-- Required work --
In the listing below, locate the line that contains "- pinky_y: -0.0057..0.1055" and the line that contains "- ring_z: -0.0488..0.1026". Restate word for word those two lines and every line between them, and nothing else.

-- Data --

====================

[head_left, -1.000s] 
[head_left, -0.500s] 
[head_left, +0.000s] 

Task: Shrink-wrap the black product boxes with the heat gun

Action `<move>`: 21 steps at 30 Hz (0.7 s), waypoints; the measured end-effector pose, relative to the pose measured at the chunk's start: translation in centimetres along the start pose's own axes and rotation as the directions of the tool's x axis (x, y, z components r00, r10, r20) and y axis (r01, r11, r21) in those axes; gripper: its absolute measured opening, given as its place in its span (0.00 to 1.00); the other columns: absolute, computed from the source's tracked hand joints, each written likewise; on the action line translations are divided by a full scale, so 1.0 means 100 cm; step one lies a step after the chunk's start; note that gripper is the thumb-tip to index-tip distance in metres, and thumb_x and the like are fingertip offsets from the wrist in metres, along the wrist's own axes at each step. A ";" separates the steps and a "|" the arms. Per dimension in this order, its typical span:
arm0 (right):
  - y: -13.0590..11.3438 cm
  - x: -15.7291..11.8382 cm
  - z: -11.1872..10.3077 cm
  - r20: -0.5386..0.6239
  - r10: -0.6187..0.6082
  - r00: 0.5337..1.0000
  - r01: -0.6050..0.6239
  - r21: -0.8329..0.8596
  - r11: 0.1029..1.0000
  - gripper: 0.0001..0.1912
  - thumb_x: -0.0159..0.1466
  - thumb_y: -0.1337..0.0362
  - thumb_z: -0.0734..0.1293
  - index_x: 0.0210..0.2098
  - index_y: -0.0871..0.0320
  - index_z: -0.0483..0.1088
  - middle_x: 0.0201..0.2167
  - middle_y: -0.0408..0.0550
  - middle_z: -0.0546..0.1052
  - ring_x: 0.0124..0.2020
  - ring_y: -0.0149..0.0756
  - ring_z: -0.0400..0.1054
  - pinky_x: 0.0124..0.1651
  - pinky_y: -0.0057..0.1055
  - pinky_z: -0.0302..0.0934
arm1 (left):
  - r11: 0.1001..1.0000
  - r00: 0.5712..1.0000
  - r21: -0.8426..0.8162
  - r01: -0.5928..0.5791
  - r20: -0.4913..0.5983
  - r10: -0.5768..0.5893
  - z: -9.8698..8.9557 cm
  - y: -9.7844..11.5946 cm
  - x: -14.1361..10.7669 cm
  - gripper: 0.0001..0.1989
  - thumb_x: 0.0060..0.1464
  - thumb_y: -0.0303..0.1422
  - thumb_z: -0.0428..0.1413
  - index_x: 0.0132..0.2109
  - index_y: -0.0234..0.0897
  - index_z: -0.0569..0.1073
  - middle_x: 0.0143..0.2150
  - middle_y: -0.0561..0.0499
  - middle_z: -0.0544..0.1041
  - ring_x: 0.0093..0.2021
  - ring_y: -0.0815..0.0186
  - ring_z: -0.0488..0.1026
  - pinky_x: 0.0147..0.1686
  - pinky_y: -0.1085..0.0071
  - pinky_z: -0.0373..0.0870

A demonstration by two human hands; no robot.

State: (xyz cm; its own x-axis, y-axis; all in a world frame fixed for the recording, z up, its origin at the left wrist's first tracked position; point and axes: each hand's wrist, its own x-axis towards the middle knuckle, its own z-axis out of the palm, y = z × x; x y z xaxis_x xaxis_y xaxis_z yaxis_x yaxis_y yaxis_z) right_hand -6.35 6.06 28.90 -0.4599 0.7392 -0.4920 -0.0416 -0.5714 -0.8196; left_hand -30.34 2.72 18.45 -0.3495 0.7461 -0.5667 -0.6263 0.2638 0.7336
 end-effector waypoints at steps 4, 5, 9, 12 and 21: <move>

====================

-- Result --
  - pinky_y: -0.0057..0.1055
  - pinky_z: -0.0302..0.0934
arm1 (left):
  - r11: 0.1001..1.0000
  - r00: 0.5712..1.0000
  - r21: -0.8426..0.8162
  - r01: -0.5928..0.5791
  - r20: -0.4913..0.5983
  - r10: -0.5768..0.5893
  - z: -9.8698..8.9557 cm
  - y: -9.7844..11.5946 cm
  - x: -14.1361..10.7669 cm
  - gripper: 0.0001..0.1989
  - thumb_x: 0.0060..0.1464
  - thumb_y: -0.0303..0.1422
  - thumb_z: -0.0428..0.1413
  - index_x: 0.0132..0.2109
  - index_y: -0.0234..0.0897
  - index_z: -0.0569..0.1073
  - middle_x: 0.0143..0.2150
  - middle_y: -0.0561..0.0499
  - middle_z: -0.0544..0.1041
  - ring_x: 0.0093..0.2021
  - ring_y: -0.0815..0.0186
  - ring_z: -0.0488..0.1026

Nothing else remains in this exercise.